One role of reason is to reflect on seemingly spiritual experiences. Another role is to correlate personalized meaning with the meanings drawn from the experiences of others. Another role is to weigh competing claims and apportion credibility, or even make decisions as to what one believes and how one might act. It is assumed by most religious traditions that not all "spiritual" experiences are beneficial or true. The person hearing the voice of the divine may be a saint or may be schizophrenic (Jantzen, 1995). Religions also allow that there may be "false prophets". Acknowledgment of the existence of truth would require us to seek better understanding of it. It also shows the value of a community of faith, in which to share experiences, assist understanding and constrain the range of possible interpretations. If held in tension with the recognition that our understanding may be fragmentary, partial or even wrong, this could also lead to a tolerance of new learning and interpretation of experience.
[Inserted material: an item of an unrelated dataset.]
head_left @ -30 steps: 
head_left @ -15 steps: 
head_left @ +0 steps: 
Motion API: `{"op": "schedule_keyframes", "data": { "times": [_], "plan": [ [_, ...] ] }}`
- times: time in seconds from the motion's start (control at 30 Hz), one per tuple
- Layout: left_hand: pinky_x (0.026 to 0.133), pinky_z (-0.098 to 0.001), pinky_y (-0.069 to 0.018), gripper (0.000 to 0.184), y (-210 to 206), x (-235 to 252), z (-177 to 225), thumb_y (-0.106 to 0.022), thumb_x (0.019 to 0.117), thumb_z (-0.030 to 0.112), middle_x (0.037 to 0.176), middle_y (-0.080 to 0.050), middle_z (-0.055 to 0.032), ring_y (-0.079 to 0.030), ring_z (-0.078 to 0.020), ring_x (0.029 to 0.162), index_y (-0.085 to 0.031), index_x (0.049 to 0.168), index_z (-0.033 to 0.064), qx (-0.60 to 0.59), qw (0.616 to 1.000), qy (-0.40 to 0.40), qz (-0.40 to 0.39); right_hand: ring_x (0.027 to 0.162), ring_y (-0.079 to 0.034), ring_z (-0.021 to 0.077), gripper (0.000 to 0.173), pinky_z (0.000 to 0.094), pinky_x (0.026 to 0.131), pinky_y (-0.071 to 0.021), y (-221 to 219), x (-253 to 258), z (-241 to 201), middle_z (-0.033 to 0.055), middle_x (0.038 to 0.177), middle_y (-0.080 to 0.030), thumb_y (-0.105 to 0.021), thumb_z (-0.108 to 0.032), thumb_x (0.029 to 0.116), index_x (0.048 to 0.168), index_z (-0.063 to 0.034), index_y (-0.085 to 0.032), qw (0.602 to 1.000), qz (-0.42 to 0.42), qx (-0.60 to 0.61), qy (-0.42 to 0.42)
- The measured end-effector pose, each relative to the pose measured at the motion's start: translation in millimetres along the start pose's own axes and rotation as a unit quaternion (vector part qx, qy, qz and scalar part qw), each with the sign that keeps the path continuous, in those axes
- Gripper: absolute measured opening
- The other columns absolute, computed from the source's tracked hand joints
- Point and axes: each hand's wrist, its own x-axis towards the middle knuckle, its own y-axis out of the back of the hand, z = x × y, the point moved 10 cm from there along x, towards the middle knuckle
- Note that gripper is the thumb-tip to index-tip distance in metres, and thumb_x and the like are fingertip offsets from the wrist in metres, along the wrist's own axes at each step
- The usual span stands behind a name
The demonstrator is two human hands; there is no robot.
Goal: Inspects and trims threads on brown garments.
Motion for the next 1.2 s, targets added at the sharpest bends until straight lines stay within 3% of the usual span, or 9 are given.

Such claims go against many voices in current society. But tolerance is founded upon more than uncritical acceptance of all views. Allowing diversity and recognizing the situatedness of all viewholders is not the same as uncritically accepting all views. Jantzen (1995) demonstrates how James' typification of religious experience was a product of his times. She argues that he did not take account of the full body of mystical writing, which is rich and evocative, rather than "ineffable." Furthermore, James ignored the context of mystic experiences, whereas Jantzen argues that mysticism is a social construction and has been constructed differently at different times. Finally, James also focused on the individual as subject, whereas Jantzen asserts that one cannot decouple the personal and the political, especially where female mystics are concerned.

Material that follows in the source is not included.